_WORK INSTRUCTIONS:_ Go to the line below containing "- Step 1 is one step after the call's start" and print exactly from there through the line containing "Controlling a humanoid", both included. Print nothing else.

┌─ PROVIDED MATERIAL

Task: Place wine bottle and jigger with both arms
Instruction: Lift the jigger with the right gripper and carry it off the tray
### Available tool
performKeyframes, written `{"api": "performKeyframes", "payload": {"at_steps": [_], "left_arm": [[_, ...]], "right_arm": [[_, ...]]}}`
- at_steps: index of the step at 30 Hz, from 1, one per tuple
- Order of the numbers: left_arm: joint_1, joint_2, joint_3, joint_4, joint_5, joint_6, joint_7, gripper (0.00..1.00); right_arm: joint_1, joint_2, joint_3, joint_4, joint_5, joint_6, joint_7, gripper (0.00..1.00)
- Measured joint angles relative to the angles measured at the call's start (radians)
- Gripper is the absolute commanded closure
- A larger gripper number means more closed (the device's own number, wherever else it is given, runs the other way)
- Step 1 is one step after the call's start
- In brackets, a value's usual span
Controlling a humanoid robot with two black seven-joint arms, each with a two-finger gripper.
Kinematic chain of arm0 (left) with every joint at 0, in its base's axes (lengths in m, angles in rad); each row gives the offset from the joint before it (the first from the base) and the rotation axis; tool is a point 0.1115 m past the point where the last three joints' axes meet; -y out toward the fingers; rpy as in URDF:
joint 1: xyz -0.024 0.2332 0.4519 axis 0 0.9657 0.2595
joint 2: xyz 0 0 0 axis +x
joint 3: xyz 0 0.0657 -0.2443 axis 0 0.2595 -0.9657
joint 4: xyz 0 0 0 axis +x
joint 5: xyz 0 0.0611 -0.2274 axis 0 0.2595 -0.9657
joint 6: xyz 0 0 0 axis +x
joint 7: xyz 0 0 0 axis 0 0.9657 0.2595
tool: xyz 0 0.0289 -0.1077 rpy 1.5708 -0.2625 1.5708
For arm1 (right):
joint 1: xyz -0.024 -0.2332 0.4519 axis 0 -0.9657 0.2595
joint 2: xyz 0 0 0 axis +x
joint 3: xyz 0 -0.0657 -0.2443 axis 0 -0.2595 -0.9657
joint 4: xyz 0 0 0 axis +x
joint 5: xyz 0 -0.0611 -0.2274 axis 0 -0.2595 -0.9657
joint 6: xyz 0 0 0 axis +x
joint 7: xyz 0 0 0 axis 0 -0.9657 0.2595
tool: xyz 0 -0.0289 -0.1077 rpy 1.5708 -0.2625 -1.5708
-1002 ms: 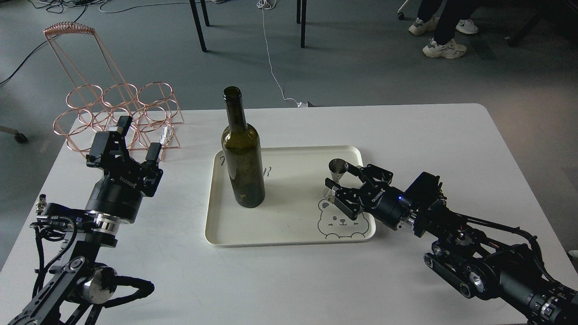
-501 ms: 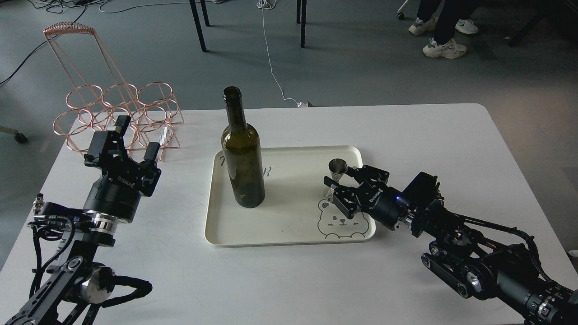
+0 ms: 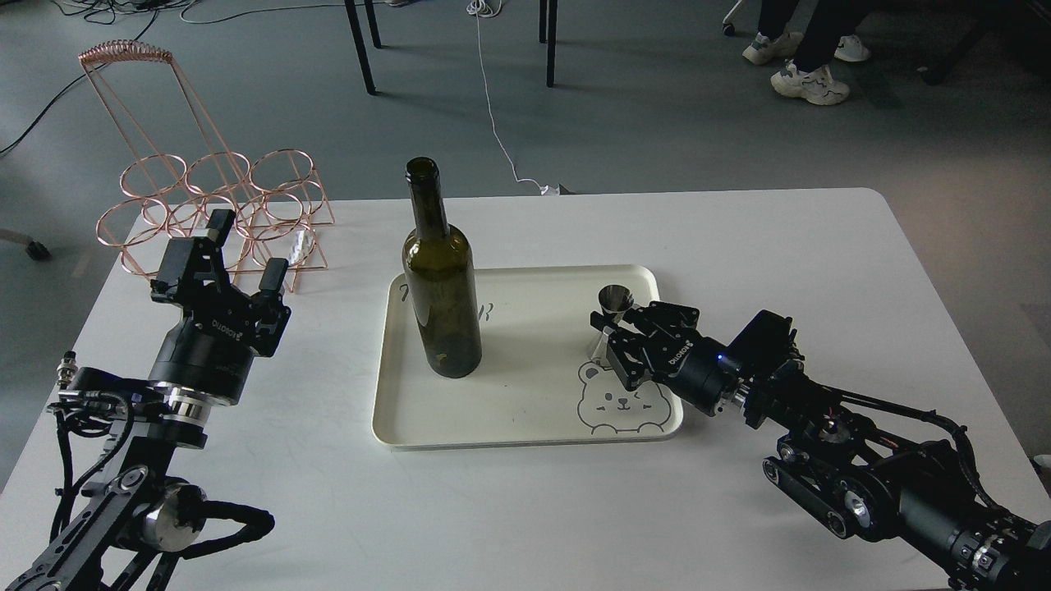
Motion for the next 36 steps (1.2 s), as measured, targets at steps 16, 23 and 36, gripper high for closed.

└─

_SOLUTION TO THIS PROBLEM:_
- Step 1 is one step after the call's start
- In brackets, a value's usual span
Controlling a humanoid robot with two black seven-joint arms, each with a two-finger gripper.

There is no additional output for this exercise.